* _WHAT YOU HAVE TO DO_
If pictures appear among the lines below, leave them out while you return exactly the lines from the one with "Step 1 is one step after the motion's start" through the one with "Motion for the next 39".

* _MATERIAL SUPPLIED_
#####
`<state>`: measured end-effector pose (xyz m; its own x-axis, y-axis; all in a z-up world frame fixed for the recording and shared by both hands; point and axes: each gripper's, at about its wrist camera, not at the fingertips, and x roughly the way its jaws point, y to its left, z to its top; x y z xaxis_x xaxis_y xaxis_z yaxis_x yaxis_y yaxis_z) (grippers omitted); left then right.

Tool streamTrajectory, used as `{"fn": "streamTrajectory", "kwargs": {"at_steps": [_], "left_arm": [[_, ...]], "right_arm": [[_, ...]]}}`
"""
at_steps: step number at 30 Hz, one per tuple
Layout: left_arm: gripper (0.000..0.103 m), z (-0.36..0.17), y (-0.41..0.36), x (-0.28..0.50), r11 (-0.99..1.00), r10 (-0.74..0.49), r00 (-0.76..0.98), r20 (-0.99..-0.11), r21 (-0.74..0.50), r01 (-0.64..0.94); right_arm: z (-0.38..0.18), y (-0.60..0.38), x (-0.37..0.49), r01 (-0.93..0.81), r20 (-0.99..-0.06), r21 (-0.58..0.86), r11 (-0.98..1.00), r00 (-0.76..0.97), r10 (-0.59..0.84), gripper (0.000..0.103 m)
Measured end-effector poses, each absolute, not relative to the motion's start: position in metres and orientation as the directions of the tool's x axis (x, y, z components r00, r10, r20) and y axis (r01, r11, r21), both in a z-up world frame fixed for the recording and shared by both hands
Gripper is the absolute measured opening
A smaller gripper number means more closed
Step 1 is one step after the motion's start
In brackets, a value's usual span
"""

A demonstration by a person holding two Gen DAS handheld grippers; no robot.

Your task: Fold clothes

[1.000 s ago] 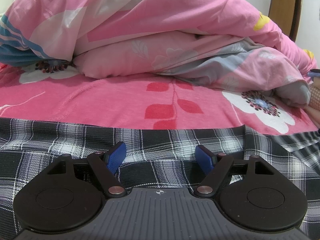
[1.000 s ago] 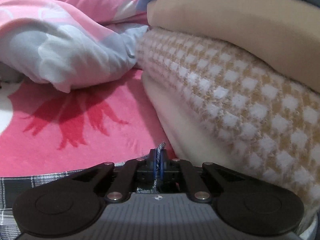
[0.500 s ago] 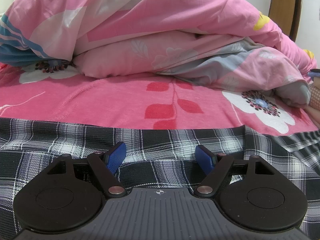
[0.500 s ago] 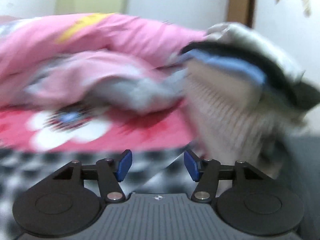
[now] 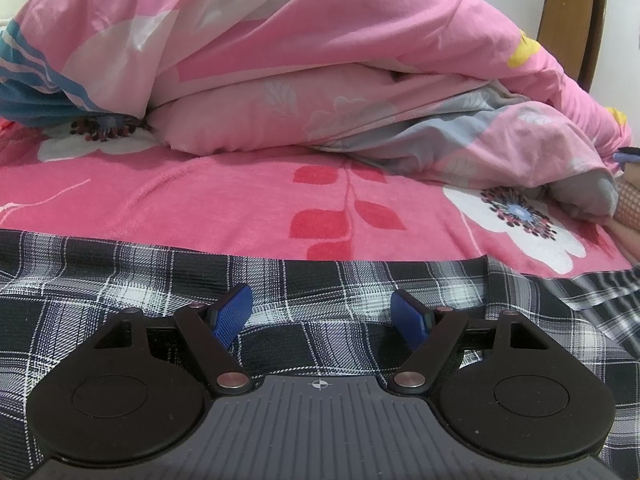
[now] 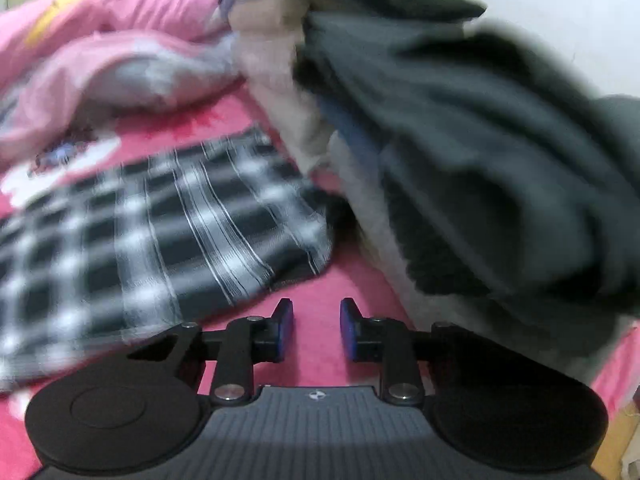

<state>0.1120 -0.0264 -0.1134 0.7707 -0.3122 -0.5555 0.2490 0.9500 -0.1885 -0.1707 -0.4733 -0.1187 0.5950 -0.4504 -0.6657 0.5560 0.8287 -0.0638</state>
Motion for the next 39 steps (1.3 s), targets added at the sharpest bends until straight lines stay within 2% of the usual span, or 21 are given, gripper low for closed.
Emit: {"fn": "streamTrajectory", "kwargs": {"at_steps": [5,7,10,12,14,17,22,25,26,27,29,35,39], "left_arm": [[0.078,-0.113,-0.025,0.112,0.947,-0.321,0.768,-0.553,-0.2,0.252],[0.079,-0.113,-0.025,0.112,0.946,-0.325,0.767,-0.553,-0.204,0.254],[0.08,-0.114,-0.025,0.112,0.945,-0.326,0.767,-0.553,-0.202,0.256],[0.08,-0.114,-0.024,0.112,0.944,-0.328,0.766,-0.553,-0.205,0.257],[0.08,-0.114,-0.023,0.112,0.943,-0.331,0.766,-0.551,-0.209,0.257],[0.08,-0.114,-0.023,0.112,0.942,-0.334,0.766,-0.55,-0.214,0.258],[0.081,-0.114,-0.022,0.113,0.94,-0.34,0.764,-0.548,-0.221,0.259],[0.081,-0.114,-0.021,0.113,0.939,-0.343,0.763,-0.547,-0.225,0.261],[0.081,-0.114,-0.021,0.113,0.938,-0.344,0.763,-0.547,-0.226,0.261],[0.081,-0.114,-0.021,0.113,0.938,-0.345,0.763,-0.547,-0.227,0.262],[0.082,-0.114,-0.021,0.113,0.938,-0.346,0.762,-0.547,-0.227,0.263],[0.082,-0.114,-0.022,0.113,0.938,-0.346,0.762,-0.547,-0.225,0.264],[0.082,-0.114,-0.022,0.113,0.938,-0.346,0.762,-0.547,-0.225,0.264]], "right_arm": [[-0.091,-0.426,-0.163,0.43,-0.579,0.004,0.903,0.737,-0.348,0.028],[-0.081,-0.399,-0.162,0.315,-0.562,0.066,0.947,0.796,-0.225,0.028],[-0.065,-0.334,-0.168,-0.013,-0.529,0.094,0.996,0.846,0.061,0.03],[-0.058,-0.287,-0.176,-0.232,-0.506,0.071,0.97,0.83,0.235,0.042],[-0.054,-0.242,-0.182,-0.421,-0.485,0.067,0.904,0.779,0.398,0.048],[-0.057,-0.185,-0.188,-0.635,-0.488,0.077,0.769,0.648,0.585,0.06],[-0.072,-0.124,-0.174,-0.722,-0.558,-0.005,0.692,0.577,0.597,0.069],[-0.086,-0.102,-0.167,-0.757,-0.593,-0.019,0.653,0.534,0.602,0.07],[-0.092,-0.097,-0.167,-0.775,-0.607,-0.039,0.631,0.52,0.601,0.065],[-0.097,-0.093,-0.168,-0.781,-0.617,-0.062,0.621,0.519,0.591,0.039],[-0.102,-0.094,-0.168,-0.766,-0.63,-0.042,0.641,0.518,0.578,0.007],[-0.065,-0.157,-0.161,-0.61,-0.478,0.071,0.79,0.674,0.563,0.005],[-0.03,-0.237,-0.159,-0.39,-0.347,0.162,0.906,0.837,0.422,0.006]]}}
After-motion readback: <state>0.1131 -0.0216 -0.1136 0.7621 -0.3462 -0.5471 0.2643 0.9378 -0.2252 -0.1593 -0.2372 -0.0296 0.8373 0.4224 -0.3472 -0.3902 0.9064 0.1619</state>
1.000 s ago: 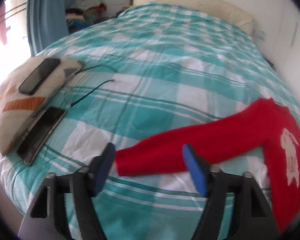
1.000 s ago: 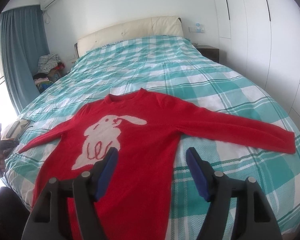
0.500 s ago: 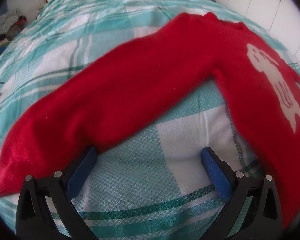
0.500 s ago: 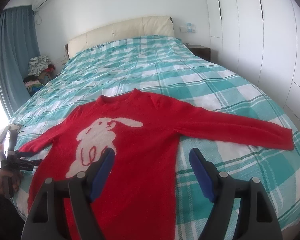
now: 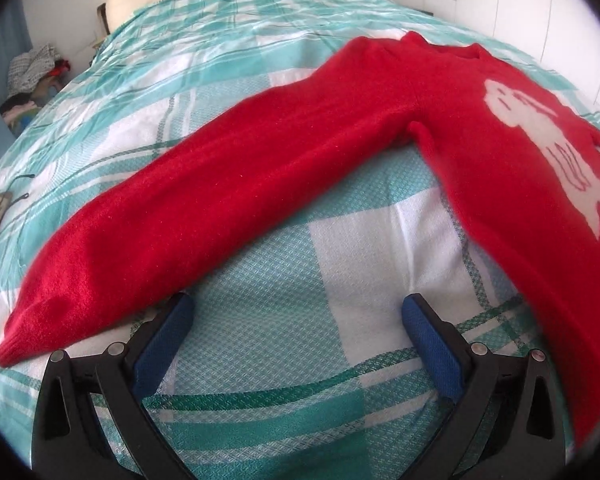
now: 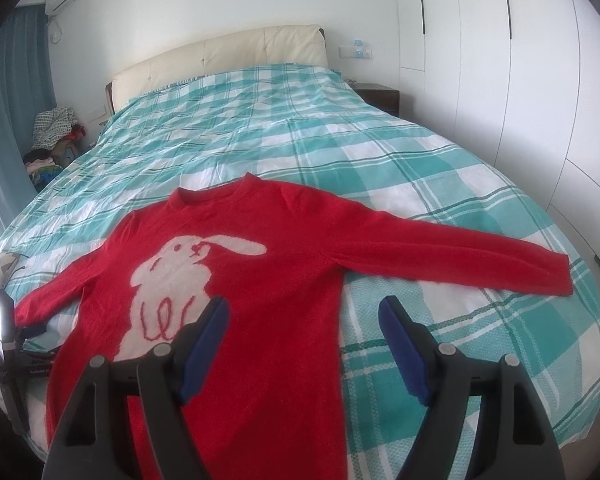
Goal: Fold small clothes
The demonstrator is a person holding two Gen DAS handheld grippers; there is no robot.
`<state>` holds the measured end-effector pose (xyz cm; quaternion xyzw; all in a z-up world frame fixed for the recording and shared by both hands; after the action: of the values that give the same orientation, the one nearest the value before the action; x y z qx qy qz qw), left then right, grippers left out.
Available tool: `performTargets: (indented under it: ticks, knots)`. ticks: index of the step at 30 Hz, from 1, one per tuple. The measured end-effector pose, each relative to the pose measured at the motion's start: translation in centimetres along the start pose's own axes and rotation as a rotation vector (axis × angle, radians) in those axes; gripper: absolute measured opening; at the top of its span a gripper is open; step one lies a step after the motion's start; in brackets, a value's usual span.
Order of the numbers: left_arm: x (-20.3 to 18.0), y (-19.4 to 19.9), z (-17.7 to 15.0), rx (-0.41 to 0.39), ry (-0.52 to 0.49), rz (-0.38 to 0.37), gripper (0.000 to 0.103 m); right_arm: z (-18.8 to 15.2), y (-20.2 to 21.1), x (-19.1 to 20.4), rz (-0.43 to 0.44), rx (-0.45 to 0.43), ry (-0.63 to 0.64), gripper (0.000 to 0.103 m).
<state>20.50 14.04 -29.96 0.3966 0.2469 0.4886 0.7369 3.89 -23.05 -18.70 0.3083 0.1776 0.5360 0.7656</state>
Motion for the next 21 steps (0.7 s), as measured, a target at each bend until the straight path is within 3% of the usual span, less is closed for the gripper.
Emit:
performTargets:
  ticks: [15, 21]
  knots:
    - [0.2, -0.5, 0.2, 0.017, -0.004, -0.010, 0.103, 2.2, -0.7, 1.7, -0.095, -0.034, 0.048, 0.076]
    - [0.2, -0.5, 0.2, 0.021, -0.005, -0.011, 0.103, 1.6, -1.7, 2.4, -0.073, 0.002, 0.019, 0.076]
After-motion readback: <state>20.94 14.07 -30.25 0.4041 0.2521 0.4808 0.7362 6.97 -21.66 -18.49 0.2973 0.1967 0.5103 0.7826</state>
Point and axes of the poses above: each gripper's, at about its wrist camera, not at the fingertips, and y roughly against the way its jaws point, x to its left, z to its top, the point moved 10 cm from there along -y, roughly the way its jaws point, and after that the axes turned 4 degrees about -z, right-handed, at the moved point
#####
* _YOUR RESPONSE_
Step 1 is one step after the motion's start
In brackets, a value's usual span
"""

A demonstration by a person holding two Gen DAS handheld grippers; no robot.

Your task: Fold clothes

[1.000 s ago] 
[1.000 s ago] 
[0.500 s ago] 
[0.500 s ago] 
[now] 
[now] 

<state>0.1120 -0.0264 -0.1134 0.7707 -0.3122 -0.5555 0.2490 0.9500 -0.1885 -0.1707 -0.4733 -0.1187 0.5950 -0.4504 -0.6657 0.5560 0.8287 -0.0638</state>
Motion for the next 39 steps (1.3 s), targets added at the sharpest bends until straight lines stay within 2% of the usual span, or 21 are given, gripper low for closed.

The answer to this exercise has been fully stated.